安定的归处
下午五点半,乐桓宁终于赶到了那对母子安身的塑料棚。
阿努比斯正等在巷子外面,一见乐老板前来,立马关闭邮件,沉声道:
“出事了。”
出事了。
“一小时前,费德尔先生家的那只猫中枢失控,发生自爆,现场所有人员全部罹难。”
乐桓宁用了将近一分钟才理解阿努比斯的意思。
“全部……遇难。”
一位暴躁的母亲,一个温柔的孩子,一只只为逃离束缚,寻找安身之所的猫。
全都没了。
“失控的原因我们还在调查当中,但应该与那个邪教脱不了关系。”
阿努比斯沉重地叹了口气,低声说:“汉森就是这麽死的,当时现场出现了另一个人,可惜被他跑了。如果我所料不错,这次案件发生的时候,他们也派来了这样的一个人。”
这人的作用是什麽,监视?观察?还是啓动自爆程序?
明明他已经从望云口中知道邪教的最终目的是控制AI,为什麽还能出这样的纰漏?
“乐老板,你不要想太多,这次的案件和你毫无关系,你知道的。”
乐桓宁下意识地点了点头,苦笑道:“我……知道,可我真的觉得很无力,我是她们人生最後的见证者,我甚至还没有亲口将真相告诉她们,她们还没有等到自己想要的答案。”
麻绳专挑细处断,厄运专找苦命人。
就像他一样,像他的养父母一样,像抚养他几年,最後却没能如愿看到他长大的奶奶一样。
“乐老板,就是因为命运不公,才需要我们全力对抗。”
阿努比斯走到乐桓宁面前,自上而下注视着他,那对绿色的瞳孔中照进了一束温暖的夕阳,它们平静地,耐心地包裹着乐桓宁的身影。

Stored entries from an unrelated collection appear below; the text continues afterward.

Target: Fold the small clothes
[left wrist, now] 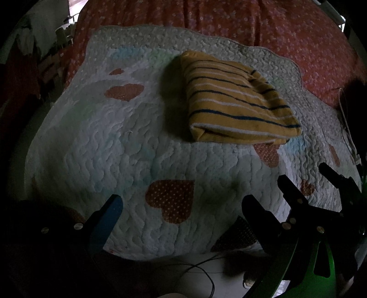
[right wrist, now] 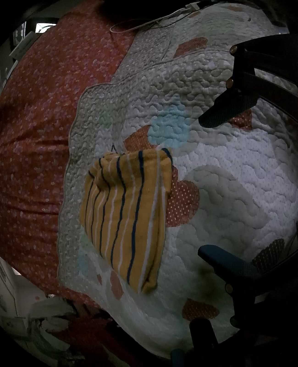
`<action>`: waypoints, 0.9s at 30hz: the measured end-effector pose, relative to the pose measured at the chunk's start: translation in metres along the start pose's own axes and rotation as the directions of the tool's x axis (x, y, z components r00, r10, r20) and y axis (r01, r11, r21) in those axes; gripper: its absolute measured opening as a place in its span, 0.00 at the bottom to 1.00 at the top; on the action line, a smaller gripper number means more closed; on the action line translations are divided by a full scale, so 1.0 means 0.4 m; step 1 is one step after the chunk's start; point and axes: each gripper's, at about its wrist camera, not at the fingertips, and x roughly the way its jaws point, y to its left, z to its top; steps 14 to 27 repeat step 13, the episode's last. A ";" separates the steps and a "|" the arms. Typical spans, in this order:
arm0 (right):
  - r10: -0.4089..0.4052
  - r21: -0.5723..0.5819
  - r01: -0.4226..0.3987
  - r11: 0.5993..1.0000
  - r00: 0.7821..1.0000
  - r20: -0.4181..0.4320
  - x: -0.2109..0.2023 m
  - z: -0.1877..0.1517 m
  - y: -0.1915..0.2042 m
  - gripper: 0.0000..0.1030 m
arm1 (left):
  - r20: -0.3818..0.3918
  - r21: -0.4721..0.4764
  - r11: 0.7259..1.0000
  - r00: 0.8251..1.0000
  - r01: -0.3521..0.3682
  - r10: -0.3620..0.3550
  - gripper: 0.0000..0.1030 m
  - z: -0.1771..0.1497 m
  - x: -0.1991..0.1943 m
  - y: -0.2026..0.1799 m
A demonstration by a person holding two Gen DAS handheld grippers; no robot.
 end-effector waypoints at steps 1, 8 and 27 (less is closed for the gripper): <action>0.001 0.000 -0.001 1.000 1.000 0.001 -0.001 0.000 0.001 1.00 | -0.001 -0.001 1.000 1.000 0.000 0.000 1.00 0.000 0.000 0.001; 0.020 -0.011 -0.020 1.000 1.000 0.008 -0.007 0.001 0.009 1.00 | -0.008 -0.006 1.000 1.000 -0.003 0.003 1.00 -0.003 0.007 0.005; 0.065 -0.020 -0.065 0.998 0.998 0.009 -0.013 0.001 0.025 1.00 | -0.012 -0.007 1.000 1.000 -0.027 0.027 1.00 -0.004 0.011 0.007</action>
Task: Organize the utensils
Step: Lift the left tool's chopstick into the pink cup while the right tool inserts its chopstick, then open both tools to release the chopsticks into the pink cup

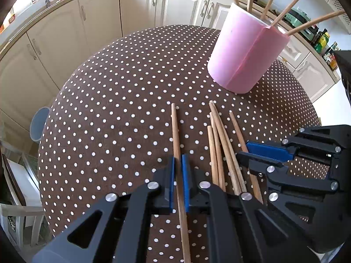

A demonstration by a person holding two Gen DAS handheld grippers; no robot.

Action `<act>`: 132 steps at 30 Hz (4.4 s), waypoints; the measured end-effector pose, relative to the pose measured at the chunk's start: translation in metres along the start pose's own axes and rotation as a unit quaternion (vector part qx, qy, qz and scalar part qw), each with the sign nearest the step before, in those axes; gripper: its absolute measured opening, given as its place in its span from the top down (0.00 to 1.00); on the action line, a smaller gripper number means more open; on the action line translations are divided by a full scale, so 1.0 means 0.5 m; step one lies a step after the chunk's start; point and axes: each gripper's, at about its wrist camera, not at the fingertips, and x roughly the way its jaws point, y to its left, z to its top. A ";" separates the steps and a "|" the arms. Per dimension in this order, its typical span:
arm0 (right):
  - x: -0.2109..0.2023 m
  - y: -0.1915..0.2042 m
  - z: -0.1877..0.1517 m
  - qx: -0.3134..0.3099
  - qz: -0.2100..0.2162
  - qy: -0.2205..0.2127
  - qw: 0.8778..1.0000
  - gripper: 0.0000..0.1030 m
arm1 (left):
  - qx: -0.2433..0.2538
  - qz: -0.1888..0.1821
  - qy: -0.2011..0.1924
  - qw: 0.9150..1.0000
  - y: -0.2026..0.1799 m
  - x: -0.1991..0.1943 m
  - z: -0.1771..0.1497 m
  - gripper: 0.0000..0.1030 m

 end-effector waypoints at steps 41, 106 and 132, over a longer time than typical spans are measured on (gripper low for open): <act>-0.465 -0.122 -0.094 0.062 0.051 -0.375 0.924 0.94 | 0.076 -0.033 -0.299 0.951 -0.170 -0.455 0.062 0.94; -0.360 -0.186 -0.074 0.122 -0.027 -0.405 0.906 0.93 | 0.032 -0.044 -0.306 0.950 -0.150 -0.262 0.131 0.64; -0.444 -0.079 -0.282 0.088 -0.070 -0.482 0.869 0.41 | 0.064 0.058 -0.450 0.889 -0.167 -0.447 -0.169 0.29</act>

“人类之所以能在地球上生生不息,就是源于对命运的反抗。洪水丶地震丶寒风丶暴雪……脆弱的躯体经历了那麽多外界的磨难,依旧在世界上筑成了他们的伟业——或许他们自己都不知道反抗的含义,只是那麽做了而已,只是拼尽全力地活下去而已。”
阿努比斯轻笑一声,犹豫地,一点一点地,将乐桓宁抱进怀中。
“乐老板,你看,我是一个讲道理的人,我不会劝你不要伤心,但你帮她们走出了反抗命运的那一步,我想她们是感谢你的。”
乐桓宁只能看到阿努比斯背後的夕阳,它被两栋上了年纪的老楼夹成了一条缝,却依然不甘心地将光芒洒进来,照亮了脚下的路,照亮了他蕴满雾气的双眼。
鬼使神差地,乐桓宁闭上眼,靠在了阿努比斯的肩膀上。
“你打算怎麽处理?”
阿努比斯凑到了乐桓宁耳边,像是怕惊扰一只受伤应激的猫那样,轻缓地说道:
“按常规方式处理,不做声张,这也是邪教那群人想看到的,不过我们可以继续追查,乐老板,还记得你让我调查的那些酒吧吗?”
乐桓宁自己都忘了,连日来各种琐事衔接得越发紧密,已经完全占据了他的内存。
“你查到了什麽?已经有邪教的线索了吗?”
阿努比斯悄悄收紧胳膊,将乐桓宁完全圈在了自己的领地中。
“嗯,我让人调查了中城区所有的酒吧,拥有那种杯子的一共有三家,其中一家刚开业半个月,应该就是你想寻找的目标。”
那个逃跑的小弟,那个与神秘人接头的邪教成员!
“好,那我们什麽时候过去调查?”
“不急,乐老板,你刚从上城区回来,需要好好休息一下。”
等等,他怎麽知道!
乐桓宁瞬间産生了强烈的警惕心,肢体在表达主人的意愿时更加直白,企图挣脱这个危险的牢笼。
然而阿努比斯却丝毫不想将口中的猎物就这麽简单的放生,他轻轻拍了拍乐桓宁的後背,低声说:
“乐老板,放心,我又不是什麽跟踪狂,自然是有人告诉我的。”
谁,他的同事,还是露希尔?
不,露希尔此次的目的是坑他入教,断不可能将自己的行踪透露给警察,那还有谁?